T0873 Project File Infection Adversaries may attempt to infect project files with malicious code. These project files may consist of objects, program organization units, variables such as tags, documentation, and other configurations needed for PLC programs to function. Using built in functions of the engineering software, adversaries may be able to download an infected program to a PLC in the operating environment enabling further Execution and Persistence techniques.
T0857 System Firmware System firmware on modern assets is often designed with an update feature. Older device firmware may be factory installed and require special reprograming equipment. When available, the firmware update feature enables vendors to remotely patch bugs and perform upgrades. Device firmware updates are often delegated to the user and may be done using a software update package. It may also be possible to perform this task over the network.

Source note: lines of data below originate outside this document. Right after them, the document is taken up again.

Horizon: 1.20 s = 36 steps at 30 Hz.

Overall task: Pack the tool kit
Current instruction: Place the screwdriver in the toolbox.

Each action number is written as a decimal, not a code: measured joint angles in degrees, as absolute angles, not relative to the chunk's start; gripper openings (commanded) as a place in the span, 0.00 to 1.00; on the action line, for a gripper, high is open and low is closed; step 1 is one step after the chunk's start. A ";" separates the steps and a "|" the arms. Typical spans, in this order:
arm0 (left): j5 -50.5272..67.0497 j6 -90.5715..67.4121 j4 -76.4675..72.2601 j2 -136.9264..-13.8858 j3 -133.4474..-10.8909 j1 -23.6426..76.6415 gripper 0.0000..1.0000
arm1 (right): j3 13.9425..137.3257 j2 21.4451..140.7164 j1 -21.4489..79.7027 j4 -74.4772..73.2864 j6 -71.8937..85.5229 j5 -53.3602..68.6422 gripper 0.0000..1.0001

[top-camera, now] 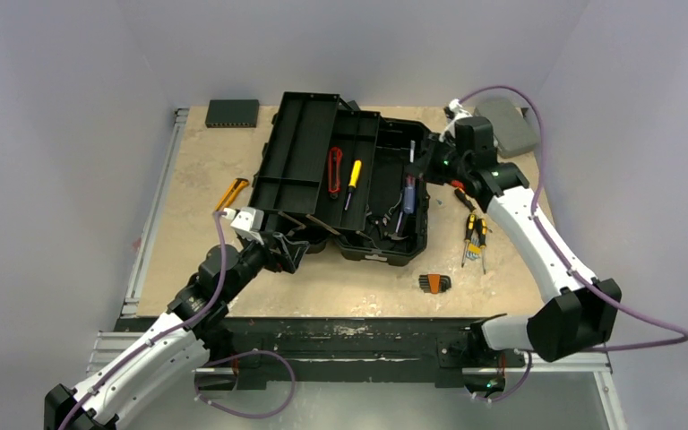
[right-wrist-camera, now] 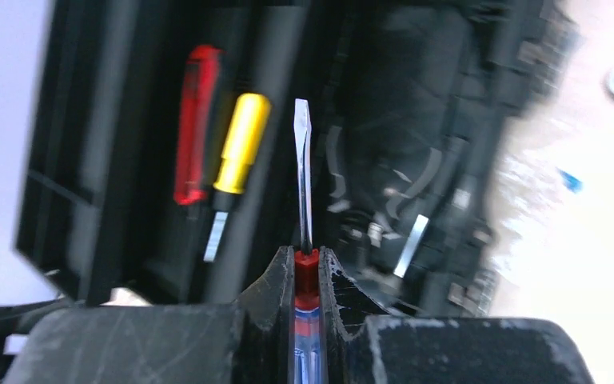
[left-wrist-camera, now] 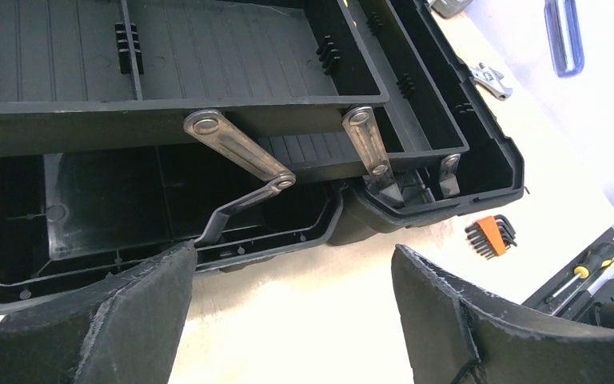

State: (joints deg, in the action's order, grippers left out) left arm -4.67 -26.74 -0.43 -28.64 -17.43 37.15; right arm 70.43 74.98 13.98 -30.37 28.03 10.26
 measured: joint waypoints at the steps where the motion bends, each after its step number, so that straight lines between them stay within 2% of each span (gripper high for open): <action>1: -4.64 -26.72 -0.45 -28.64 -17.43 37.15 0.88 | 72.07 75.88 15.99 -29.78 28.51 10.22 0.00; 9: -4.62 -26.35 -0.69 -28.93 -17.43 37.15 0.88 | 80.18 82.41 27.79 -23.40 33.15 10.24 0.00; 16: -4.40 -26.33 -0.80 -29.41 -17.43 37.15 0.87 | 82.81 88.14 33.52 -16.80 38.13 9.32 0.00; 25: -4.38 -26.33 -0.82 -29.41 -17.43 37.15 0.87 | 82.50 92.97 34.26 -10.20 44.45 3.44 0.00; 36: -4.23 -26.33 -0.82 -29.45 -17.43 37.15 0.87 | 82.39 95.90 34.17 -6.52 47.35 2.02 0.00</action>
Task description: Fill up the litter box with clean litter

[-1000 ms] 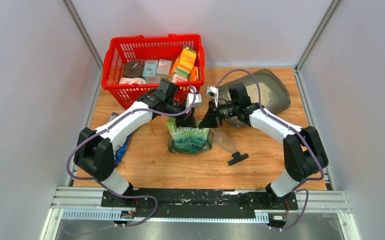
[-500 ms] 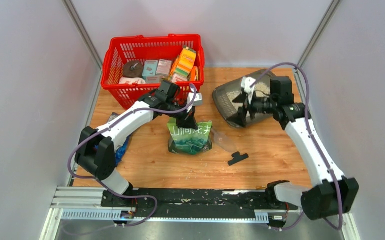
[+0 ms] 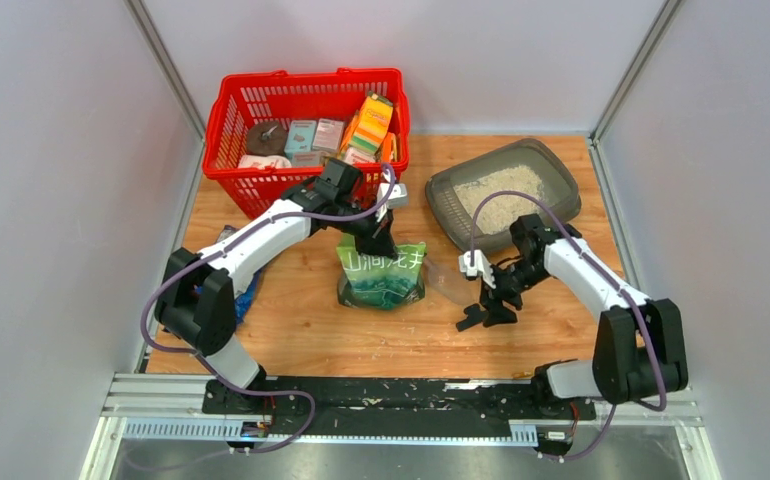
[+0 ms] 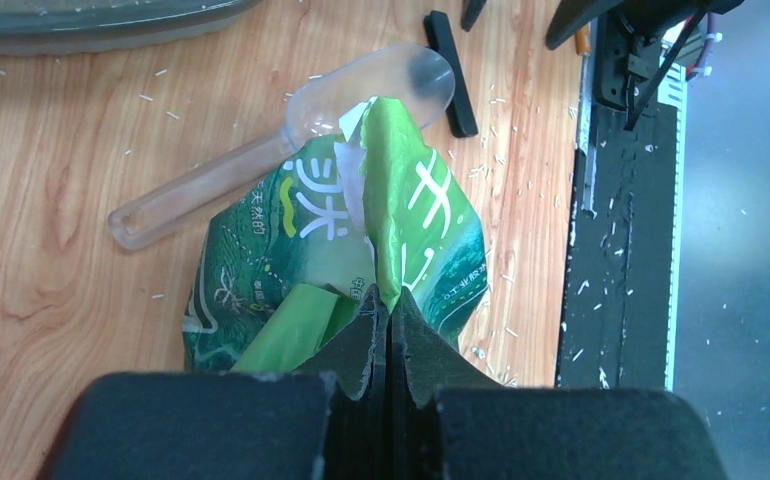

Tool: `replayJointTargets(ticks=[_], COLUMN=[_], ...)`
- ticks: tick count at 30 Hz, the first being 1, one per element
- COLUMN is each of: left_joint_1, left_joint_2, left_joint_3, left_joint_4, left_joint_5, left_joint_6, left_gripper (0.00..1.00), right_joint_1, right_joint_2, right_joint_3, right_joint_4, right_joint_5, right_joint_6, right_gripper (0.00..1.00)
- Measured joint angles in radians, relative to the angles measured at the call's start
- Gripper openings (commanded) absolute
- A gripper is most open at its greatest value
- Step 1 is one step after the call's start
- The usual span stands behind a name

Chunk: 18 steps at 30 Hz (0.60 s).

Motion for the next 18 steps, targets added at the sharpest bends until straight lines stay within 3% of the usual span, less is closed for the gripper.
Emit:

T0859 Valid Accounts Adversaries may steal the credentials of a specific user or service account using credential access techniques. In some cases, default credentials for control system devices may be publicly available. Compromised credentials may be used to bypass access controls placed on various resources on hosts and within the network, and may even be used for persistent access to remote systems. Compromised and default credentials may also grant an adversary increased privilege to specific systems and devices or access to restricted areas of the network. Adversaries may choose not to use malware or tools, in conjunction with the legitimate access those credentials provide, to make it harder to detect their presence or to control devices and send legitimate commands in an unintended way.